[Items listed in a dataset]
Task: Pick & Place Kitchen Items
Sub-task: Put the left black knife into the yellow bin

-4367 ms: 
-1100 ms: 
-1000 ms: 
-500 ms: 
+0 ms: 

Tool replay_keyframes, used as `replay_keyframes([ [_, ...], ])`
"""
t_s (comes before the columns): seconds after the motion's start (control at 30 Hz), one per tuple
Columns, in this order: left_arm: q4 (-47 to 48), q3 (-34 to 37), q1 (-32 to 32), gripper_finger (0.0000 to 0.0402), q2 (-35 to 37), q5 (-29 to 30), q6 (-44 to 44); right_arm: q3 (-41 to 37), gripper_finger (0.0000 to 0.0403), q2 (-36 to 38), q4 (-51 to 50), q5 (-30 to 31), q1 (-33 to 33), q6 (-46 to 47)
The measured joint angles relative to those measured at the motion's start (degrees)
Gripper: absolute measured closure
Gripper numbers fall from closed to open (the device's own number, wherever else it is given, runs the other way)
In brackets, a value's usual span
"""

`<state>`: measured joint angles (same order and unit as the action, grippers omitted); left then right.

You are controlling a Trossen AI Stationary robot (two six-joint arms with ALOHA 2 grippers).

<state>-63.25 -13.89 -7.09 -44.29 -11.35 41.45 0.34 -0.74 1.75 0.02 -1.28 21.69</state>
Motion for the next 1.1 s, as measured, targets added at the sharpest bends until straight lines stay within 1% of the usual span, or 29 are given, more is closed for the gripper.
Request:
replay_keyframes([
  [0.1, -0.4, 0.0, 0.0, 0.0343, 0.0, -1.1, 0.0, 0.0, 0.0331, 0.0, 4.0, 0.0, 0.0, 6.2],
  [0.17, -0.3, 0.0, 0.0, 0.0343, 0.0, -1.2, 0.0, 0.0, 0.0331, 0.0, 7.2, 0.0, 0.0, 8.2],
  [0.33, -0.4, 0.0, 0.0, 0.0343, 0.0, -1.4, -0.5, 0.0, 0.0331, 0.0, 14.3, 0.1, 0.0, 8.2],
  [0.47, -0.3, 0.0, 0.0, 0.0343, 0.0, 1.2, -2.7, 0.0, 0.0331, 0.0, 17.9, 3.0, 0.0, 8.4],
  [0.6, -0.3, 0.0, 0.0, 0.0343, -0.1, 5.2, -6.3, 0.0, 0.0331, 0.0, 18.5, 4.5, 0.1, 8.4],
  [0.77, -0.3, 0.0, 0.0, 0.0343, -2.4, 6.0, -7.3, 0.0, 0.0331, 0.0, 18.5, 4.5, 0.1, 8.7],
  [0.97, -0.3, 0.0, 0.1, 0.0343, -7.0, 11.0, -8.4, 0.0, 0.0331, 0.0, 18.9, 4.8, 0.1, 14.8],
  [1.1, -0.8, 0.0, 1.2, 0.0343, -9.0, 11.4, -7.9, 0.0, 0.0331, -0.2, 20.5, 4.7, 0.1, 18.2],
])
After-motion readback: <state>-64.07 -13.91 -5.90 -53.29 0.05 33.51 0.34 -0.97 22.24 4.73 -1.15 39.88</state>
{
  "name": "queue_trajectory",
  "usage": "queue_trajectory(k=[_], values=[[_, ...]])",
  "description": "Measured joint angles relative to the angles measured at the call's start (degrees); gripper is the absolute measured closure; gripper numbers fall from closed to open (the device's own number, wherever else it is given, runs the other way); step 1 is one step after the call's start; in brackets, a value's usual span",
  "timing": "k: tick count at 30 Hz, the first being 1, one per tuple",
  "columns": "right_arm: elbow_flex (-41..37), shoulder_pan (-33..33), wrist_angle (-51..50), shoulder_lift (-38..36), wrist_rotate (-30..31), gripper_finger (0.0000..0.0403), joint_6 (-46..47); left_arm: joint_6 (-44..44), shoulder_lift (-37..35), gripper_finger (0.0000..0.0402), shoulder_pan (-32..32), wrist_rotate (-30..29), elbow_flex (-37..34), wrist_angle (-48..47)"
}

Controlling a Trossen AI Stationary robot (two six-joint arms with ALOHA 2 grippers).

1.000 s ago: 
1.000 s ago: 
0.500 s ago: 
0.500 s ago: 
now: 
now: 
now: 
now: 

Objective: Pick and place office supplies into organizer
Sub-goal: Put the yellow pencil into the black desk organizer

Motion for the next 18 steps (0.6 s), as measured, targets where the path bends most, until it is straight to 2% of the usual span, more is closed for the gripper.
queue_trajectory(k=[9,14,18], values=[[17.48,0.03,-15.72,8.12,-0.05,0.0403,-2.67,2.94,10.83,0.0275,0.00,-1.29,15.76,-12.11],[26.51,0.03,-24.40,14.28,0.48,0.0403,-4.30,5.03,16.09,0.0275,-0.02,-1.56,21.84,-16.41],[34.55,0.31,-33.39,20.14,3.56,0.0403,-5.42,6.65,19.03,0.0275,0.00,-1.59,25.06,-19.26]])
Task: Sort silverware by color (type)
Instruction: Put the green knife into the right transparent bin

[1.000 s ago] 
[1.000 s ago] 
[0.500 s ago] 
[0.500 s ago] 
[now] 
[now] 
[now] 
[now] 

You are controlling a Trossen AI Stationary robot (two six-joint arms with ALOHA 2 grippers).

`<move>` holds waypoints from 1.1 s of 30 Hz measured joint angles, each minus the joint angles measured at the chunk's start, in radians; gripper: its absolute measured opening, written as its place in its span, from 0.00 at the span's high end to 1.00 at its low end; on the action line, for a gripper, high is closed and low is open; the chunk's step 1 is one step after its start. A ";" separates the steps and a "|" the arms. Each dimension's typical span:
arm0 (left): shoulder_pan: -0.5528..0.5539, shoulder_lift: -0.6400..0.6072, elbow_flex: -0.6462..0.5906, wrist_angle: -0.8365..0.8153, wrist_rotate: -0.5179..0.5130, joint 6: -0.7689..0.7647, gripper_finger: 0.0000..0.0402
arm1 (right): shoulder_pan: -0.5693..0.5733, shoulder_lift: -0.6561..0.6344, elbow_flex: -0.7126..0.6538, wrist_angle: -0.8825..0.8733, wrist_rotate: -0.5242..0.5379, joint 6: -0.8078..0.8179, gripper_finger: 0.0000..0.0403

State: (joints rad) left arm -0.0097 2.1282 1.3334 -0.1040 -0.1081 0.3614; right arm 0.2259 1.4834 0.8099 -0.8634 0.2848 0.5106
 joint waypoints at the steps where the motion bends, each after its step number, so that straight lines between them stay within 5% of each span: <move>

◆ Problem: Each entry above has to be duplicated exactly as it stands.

◆ Result:
Task: Pick & Place Kitchen Items
Sub-task: Put the left black knife into the yellow bin

-4367 ms: 
-1100 ms: 
-1000 ms: 
-500 ms: 
+0 ms: 

Tool replay_keyframes, used as `replay_keyframes([ [_, ...], ])`
"""
t_s (comes before the columns): seconds after the motion's start (control at 30 Hz), one per tuple
Columns, in this order: left_arm: q4 (-47 to 48), q3 (-34 to 37), q1 (-32 to 32), gripper_finger (0.0000 to 0.0402), q2 (-35 to 37), q5 (-29 to 30), q6 (-44 to 44); right_arm: q3 (-41 to 37), gripper_finger (0.0000 to 0.0403), q2 (-36 to 38), q4 (-51 to 50), q5 (-30 to 31), q1 (-33 to 33), q6 (-46 to 47)
The measured joint angles relative to those measured at the motion's start (degrees)
Gripper: absolute measured closure
Gripper numbers fall from closed to open (the device's own number, wherever else it is given, runs the other way)
In brackets, a value's usual span
"""

`<state>`: measured joint angles (same order and unit as the action, grippers omitted); left then right.

You are controlling a Trossen AI Stationary robot (two six-joint arms with ALOHA 2 grippers).

<state>-63.25 -13.89 -7.09 -44.29 -11.35 41.45 0.34 -0.74 1.75 0.02 -1.28 21.69</state>
Motion for the next 1.1 s, as measured, targets added at the sharpest bends until straight lines stay within 1% of the usual span, or 29 are given, more is closed for the gripper.
Request:
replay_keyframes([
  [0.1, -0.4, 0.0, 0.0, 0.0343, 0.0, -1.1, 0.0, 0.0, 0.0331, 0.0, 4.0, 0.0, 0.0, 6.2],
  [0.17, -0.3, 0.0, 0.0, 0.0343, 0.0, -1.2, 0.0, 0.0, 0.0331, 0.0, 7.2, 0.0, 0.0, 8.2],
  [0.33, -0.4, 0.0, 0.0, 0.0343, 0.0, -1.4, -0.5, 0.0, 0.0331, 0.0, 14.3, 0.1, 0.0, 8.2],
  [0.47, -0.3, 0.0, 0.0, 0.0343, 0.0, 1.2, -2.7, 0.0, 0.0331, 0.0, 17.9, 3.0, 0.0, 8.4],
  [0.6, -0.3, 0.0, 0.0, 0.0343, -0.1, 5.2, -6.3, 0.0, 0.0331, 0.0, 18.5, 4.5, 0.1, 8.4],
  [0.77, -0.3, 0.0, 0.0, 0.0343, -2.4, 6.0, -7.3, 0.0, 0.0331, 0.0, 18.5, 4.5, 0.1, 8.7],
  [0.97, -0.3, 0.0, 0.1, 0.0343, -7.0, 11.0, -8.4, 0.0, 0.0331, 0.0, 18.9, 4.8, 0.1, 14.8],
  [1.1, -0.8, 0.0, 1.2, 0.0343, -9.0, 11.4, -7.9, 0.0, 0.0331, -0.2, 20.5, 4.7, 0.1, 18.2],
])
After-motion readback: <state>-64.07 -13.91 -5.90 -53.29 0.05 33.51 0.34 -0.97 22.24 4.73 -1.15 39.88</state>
{
  "name": "queue_trajectory",
  "usage": "queue_trajectory(k=[_], values=[[_, ...]])",
  "description": "Measured joint angles relative to the angles measured at the call's start (degrees); gripper is the absolute measured closure; gripper numbers fall from closed to open (the device's own number, wherever else it is given, runs the other way); step 1 is one step after the call's start; in brackets, a value's usual span",
  "timing": "k: tick count at 30 Hz, the first being 1, one per tuple",
  "columns": "right_arm: elbow_flex (-41..37), shoulder_pan (-33..33), wrist_angle (-51..50), shoulder_lift (-38..36), wrist_rotate (-30..31), gripper_finger (0.0000..0.0403), joint_6 (-46..47); left_arm: joint_6 (-44..44), shoulder_lift (-37..35), gripper_finger (0.0000..0.0402), shoulder_pan (-32..32), wrist_rotate (-30..29), elbow_flex (-37..34), wrist_angle (-48..47)"
}

Controlling a Trossen AI Stationary robot (two six-joint arms with ALOHA 2 grippers).

1.000 s ago: 
1.000 s ago: 
0.500 s ago: 
0.500 s ago: 
now: 
now: 
now: 
now: 

Objective: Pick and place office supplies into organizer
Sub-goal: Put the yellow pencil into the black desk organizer

Motion for the next 18 steps (0.6 s), as measured, targets where the path bends most, until it is straight to 2% of the usual span, more is closed for the gripper.
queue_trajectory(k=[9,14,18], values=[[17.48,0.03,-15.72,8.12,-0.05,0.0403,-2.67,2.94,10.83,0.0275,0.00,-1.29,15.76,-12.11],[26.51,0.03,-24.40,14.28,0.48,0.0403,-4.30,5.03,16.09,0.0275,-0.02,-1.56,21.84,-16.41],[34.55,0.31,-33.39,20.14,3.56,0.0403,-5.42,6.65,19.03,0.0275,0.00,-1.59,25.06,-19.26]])
Task: Sort silverware by color (type)
Instruction: Put the green knife into the right transparent bin

[1.000 s ago] 
[1.000 s ago] 
[0.500 s ago] 
[0.500 s ago] 
[now] 
[now] 
[now] 
[now] 

You are controlling a Trossen AI Stationary robot (two six-joint arms with ALOHA 2 grippers).

`<move>` holds waypoints from 1.1 s of 30 Hz measured joint angles, each minus the joint angles measured at the chunk's start, in radians; gripper: its absolute measured opening, written as its place in its span, from 0.00 at the span's high end to 1.00 at its low end; on the action line, for a gripper, high is closed and low is open; the chunk's step 1 is one step after its start. A ";" separates the steps and a "|" the arms. Each dimension's typical span:
arm0 (left): shoulder_pan: -0.5528..0.5539, shoulder_lift: -0.6400..0.6072, elbow_flex: -0.6462..0.5906, wrist_angle: -0.8365..0.8153, wrist_rotate: -0.5179..0.5130, joint 6: -0.7689..0.7647, gripper_finger: 0.0000..0.0402
arm1 (right): shoulder_pan: -0.5693..0.5733, shoulder_lift: -0.6561..0.6344, elbow_flex: -0.7126..0.6538, wrist_angle: -0.8825..0.8733, wrist_rotate: -0.5242..0.5379, joint 6: -0.8078..0.8179, gripper_finger: 0.0000..0.0403

State: (joints rad) left arm -0.0097 2.1282 1.3334 -0.1040 -0.1081 0.3614; right arm 0.2259 1.4834 0.8099 -0.8634 0.2848 0.5106
 joint waypoints at the steps where the motion bends, each after its step number, so that straight lines between them stay within 5% of each span: <move>

The output shown is complete.